I am spending this week at the annual meetings of the American Political Science Association, the 6000-person gathering of political scientists that is the biggest academic conference in my one-time field. I taught a short course yesterday on “Social Media for Political Scientists” (more on that soon), but otherwise am here to soak up the intellectual fruits of other, harder-working academics’ labor, especially those in the IT and Politics track.

It is my first APSA meeting since 2004, when I attended primarily so that I could defend my dissertation (it was a convenient opportunity to find all the members of my far-flung committee in one place). In other words, it is my first APSA since grad school, social media, Social Signal, unconferences, nonprofit technology, Emily Carr, Twitter and about eighteen other experiences and technologies and social phenomena that have radically changed my worldview.

How radically, I am just now realizing. After 8 years in social media/startup/NGO/art school culture, a hardcore academic conference seems….weird. Mainly because it is pretty much exactly the same kind of conference it was 8 years ago. Compared to the contantly self-reinventing culture of tech conferences, that consistency is surprising. Thinking simply about the various ways in which APSA differs from SXSWi (hardly the most radical conference itself), I am struck that at APSA:

  1. Each presentation reflects somewhere between six months and two years of work. So a typical 4-paper panel represents something on the order of 5 years’ worth of labor.
  2. There is no wifi. OK, technically there is wifi, but it costs $99.
  3. Most conference attendees are wearing business clothes. Remember those? You know: suits, ties, skirts, pumps. Uh huh.
  4. If someone gives you a business card, it is a rectangular, non-die cut, non-laminated piece of cardstock.
  5. The word “Habermasian” is used as an adjective, and everyone knows what it means.
  6. People take notes on actual dead trees, or even just listen. Really.
  7. You can walk down the hall of the conference center without having a single person bump into you because they are looking at their iphone while walking.
  8. There are no line-ups to get into receptions.
  9. Presentation style: 95% content, 5% showmanship. And that is an average.
  10. The backchannel, #APSA2011, is flowing at a rate of about 25 tweets per hour. No, I did not leave out a zero.
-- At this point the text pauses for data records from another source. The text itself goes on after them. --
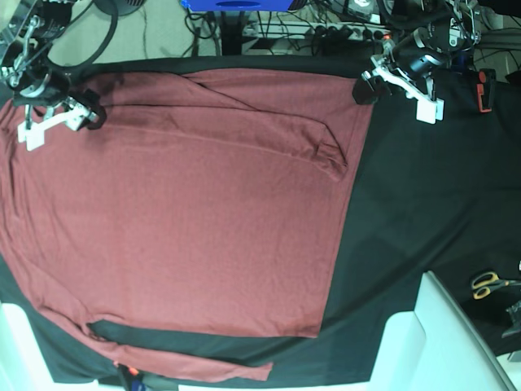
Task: Fold the T-shirt properly
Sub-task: 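Lower the right gripper onto the shirt's shoulder edge and pinch it, then drag the pinched shoulder with the right gripper to smooth the shirt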
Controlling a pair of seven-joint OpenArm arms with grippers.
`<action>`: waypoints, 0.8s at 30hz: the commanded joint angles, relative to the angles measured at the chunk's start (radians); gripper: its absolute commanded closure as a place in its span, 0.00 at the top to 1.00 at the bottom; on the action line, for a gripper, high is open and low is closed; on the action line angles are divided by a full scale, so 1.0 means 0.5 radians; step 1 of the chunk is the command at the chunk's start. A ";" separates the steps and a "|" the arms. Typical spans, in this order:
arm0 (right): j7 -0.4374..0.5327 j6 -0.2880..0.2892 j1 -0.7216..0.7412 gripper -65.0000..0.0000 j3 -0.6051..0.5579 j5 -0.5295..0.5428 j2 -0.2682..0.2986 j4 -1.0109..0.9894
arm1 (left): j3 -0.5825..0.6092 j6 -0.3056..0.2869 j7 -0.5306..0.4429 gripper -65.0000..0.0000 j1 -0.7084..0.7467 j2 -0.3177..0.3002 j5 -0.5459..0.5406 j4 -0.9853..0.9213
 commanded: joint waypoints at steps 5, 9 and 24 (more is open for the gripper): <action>0.022 -0.056 0.018 0.55 0.006 0.039 0.022 -0.012 | -0.004 -0.026 -0.027 0.00 0.008 -0.021 -0.039 0.024; 0.028 -0.056 0.045 0.55 0.006 0.039 0.028 -0.125 | -0.007 -0.026 -0.027 0.00 0.008 -0.021 -0.039 0.024; 0.092 -0.053 0.039 0.00 0.006 0.043 0.028 -0.138 | -0.004 -0.026 -0.027 0.00 0.008 -0.021 -0.039 0.021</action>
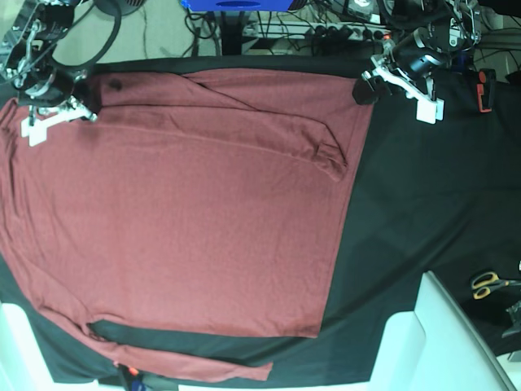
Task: Fold the T-shirt properly
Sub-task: 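Drag the pinched shoulder with the right gripper to smooth the shirt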
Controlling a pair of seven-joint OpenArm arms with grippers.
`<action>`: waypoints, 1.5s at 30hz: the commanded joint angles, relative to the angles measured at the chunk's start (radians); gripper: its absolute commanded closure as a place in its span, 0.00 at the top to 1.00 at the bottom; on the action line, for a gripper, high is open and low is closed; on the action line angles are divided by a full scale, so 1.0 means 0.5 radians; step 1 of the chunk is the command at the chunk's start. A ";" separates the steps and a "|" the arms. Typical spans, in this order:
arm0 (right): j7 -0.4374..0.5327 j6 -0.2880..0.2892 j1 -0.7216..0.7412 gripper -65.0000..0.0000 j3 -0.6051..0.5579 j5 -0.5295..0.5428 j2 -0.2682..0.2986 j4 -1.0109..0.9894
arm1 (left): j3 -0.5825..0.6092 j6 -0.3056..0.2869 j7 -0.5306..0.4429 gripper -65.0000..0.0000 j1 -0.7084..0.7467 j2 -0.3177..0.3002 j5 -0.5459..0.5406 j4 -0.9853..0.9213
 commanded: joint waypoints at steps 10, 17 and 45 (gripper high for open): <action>-0.047 0.011 0.062 0.00 0.000 0.034 0.017 0.035 | -0.004 -0.026 -0.024 0.00 0.008 -0.021 -0.039 0.021; -0.121 -0.014 0.104 0.00 -0.010 0.031 0.017 0.186 | -0.004 -0.026 -0.024 0.00 0.008 -0.021 -0.039 0.021; -0.103 -0.072 0.396 0.00 0.000 0.016 0.087 0.035 | -0.004 -0.026 -0.024 0.00 0.011 -0.021 -0.039 0.021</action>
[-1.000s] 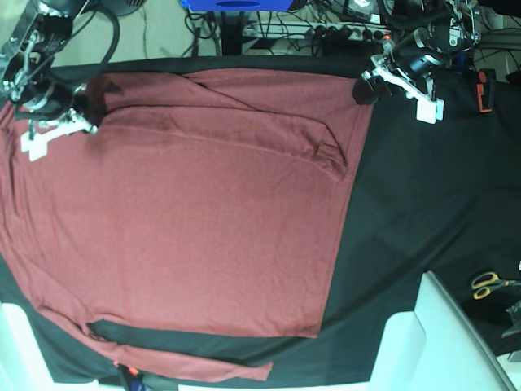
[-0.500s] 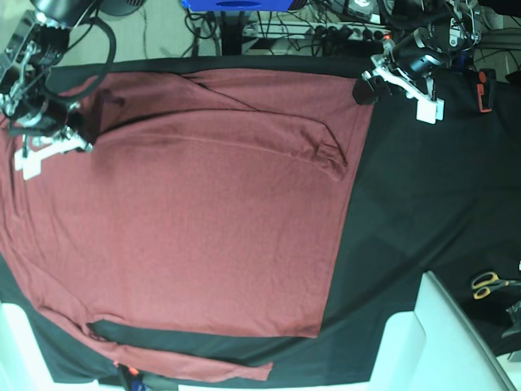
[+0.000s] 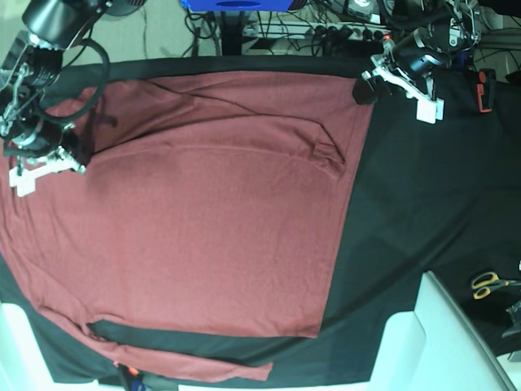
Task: Fold the T-shirt properly
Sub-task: 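Drag the pinched shoulder with the right gripper to smooth the shirt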
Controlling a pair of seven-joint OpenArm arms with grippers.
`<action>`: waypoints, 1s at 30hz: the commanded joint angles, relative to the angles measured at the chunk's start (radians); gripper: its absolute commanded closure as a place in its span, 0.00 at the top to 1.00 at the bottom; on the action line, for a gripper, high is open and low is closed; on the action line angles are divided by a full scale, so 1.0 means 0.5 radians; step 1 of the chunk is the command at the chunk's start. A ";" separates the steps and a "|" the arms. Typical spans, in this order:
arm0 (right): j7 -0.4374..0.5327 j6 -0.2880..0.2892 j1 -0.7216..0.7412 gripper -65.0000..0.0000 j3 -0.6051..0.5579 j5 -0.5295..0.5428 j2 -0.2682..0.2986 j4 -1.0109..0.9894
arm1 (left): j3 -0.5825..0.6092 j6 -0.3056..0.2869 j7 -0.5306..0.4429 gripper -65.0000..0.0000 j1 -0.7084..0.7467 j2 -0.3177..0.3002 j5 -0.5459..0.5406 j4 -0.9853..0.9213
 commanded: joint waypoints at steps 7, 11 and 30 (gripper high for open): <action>0.150 0.002 0.037 0.00 0.006 0.035 0.008 0.029 | -0.004 -0.026 -0.025 0.00 0.007 -0.022 -0.039 0.022; 0.165 0.002 0.046 0.00 0.006 0.044 0.008 -0.017 | -0.004 -0.026 -0.025 0.00 0.007 -0.022 -0.036 0.022; 0.312 0.002 0.104 0.01 0.003 0.047 0.005 -0.143 | -0.004 -0.026 -0.025 0.00 0.007 -0.022 -0.039 0.022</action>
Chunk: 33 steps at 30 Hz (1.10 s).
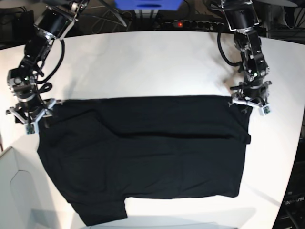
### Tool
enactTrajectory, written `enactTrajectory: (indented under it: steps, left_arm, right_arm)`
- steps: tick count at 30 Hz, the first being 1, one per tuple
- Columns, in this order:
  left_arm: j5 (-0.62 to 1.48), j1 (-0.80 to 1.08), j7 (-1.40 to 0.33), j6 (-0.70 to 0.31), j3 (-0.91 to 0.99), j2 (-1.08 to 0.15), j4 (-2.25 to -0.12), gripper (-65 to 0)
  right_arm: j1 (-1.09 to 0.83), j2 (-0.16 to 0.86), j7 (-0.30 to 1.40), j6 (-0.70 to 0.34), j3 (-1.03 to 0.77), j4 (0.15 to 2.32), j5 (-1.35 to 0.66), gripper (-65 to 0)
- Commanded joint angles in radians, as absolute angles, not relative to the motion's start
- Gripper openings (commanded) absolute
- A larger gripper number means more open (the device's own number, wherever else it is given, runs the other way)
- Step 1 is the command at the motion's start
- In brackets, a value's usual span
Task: Fold the T-shirt properly
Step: 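Lift the shirt with both grippers and drag it toward the hem, then pull the shirt back toward the arms with both grippers, flattening it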
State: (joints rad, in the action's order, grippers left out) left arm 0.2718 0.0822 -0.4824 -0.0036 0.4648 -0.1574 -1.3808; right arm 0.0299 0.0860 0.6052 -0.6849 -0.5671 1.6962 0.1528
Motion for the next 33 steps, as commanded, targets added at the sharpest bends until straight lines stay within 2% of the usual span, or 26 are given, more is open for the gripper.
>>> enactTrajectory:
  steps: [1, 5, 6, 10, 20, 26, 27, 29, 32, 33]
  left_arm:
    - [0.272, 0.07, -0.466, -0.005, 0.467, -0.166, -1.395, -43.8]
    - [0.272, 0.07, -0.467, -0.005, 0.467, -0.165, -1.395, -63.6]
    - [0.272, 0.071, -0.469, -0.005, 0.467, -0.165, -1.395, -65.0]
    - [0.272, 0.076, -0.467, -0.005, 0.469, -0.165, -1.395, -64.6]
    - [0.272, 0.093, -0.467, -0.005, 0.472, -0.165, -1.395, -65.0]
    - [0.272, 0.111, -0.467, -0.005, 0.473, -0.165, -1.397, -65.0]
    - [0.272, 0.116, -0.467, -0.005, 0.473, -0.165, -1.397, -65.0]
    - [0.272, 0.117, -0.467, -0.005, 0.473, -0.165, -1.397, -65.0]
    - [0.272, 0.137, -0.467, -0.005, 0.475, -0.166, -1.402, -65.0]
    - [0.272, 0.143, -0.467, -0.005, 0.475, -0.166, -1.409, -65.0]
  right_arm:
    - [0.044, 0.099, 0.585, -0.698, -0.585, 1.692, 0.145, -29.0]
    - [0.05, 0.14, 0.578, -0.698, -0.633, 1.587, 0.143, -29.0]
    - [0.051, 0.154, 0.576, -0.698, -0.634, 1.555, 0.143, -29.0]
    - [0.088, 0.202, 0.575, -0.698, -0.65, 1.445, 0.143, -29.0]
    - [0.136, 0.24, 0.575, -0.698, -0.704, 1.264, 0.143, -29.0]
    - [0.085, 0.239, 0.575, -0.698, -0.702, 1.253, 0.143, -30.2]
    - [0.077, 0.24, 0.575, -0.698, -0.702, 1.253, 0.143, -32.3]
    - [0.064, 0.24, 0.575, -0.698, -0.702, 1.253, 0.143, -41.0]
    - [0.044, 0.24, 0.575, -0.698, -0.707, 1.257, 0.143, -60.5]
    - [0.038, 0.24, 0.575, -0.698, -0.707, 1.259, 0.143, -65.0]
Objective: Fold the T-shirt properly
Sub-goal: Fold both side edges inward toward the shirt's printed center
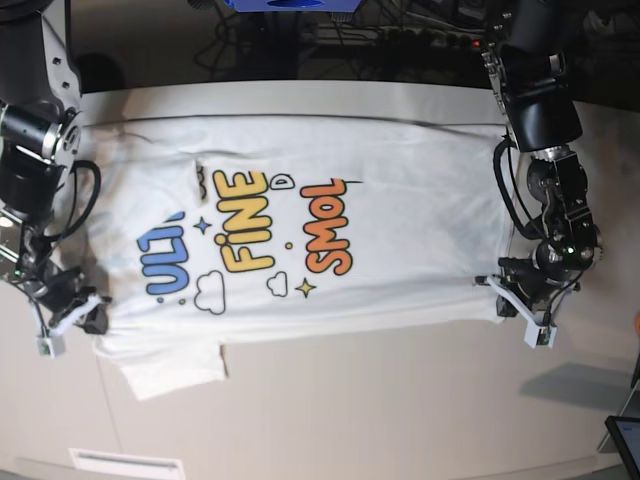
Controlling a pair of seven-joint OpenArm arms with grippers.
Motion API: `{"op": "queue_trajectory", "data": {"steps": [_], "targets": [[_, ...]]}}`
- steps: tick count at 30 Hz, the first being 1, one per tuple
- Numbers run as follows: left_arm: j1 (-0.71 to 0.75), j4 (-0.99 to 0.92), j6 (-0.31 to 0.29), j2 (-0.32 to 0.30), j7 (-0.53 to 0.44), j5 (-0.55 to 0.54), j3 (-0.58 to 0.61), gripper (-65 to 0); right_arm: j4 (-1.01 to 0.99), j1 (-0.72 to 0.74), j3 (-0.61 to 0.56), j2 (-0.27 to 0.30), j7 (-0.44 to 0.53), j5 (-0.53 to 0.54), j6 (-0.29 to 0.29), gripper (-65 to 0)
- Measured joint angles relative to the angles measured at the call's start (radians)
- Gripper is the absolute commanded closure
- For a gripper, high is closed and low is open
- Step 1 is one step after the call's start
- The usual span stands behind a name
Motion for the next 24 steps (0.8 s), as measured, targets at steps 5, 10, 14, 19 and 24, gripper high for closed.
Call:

When I attended my first SXSWi, in 2006, it was so overwhelmingly male that I fantasized about pairing it with a female-dominated professional conference (HR? IABC?) just to ensure the participants might each get a chance to talk to a woman. These days, SXSWi (like APSA) is
pretty gender balanced…but I would love to see what would happen if these two worlds had an up-close encounter with one another.

From academia, I would take the expectation of actually delivering carefully thought-out content, asking challenging and intellectually provocative questions, listening with focus, and giving airtime to up-and-comers who can learn from the opportunity (i.e. grad students).

But there is just as much the academic world can take from the vitality of a tech conference like SXSWi…and even more from unconferences like Barcamp. The sheer continuity of APSA, the way in which it feels untouched by the technical and organizational revolutions that have unfolded in the larger world, give me cause for concern.

What is the momentum for inventive pedagogy, I wonder, in a field that takes such a static approach to professional development? How much opportunity is there for engaging and integrating new ideas when the literal absence of connectivity renders the conference opaque (or invisible) to non-participants? What kinds of breakthrough thinking about policy, politics and research — all vitally needed from this incredible community of deep thinkers — might be catalyzed by setting up rooms and events so they talk with rather than at one another?

There are good reasons for academic conferences to revere and continue the tradition of sharing serious, well-thought-out work in a focused and rigorous way. There are even better reasons for also integrating new ways of conversing, thinking and communicating — even they are challenging to the innately conservative culture of the academy.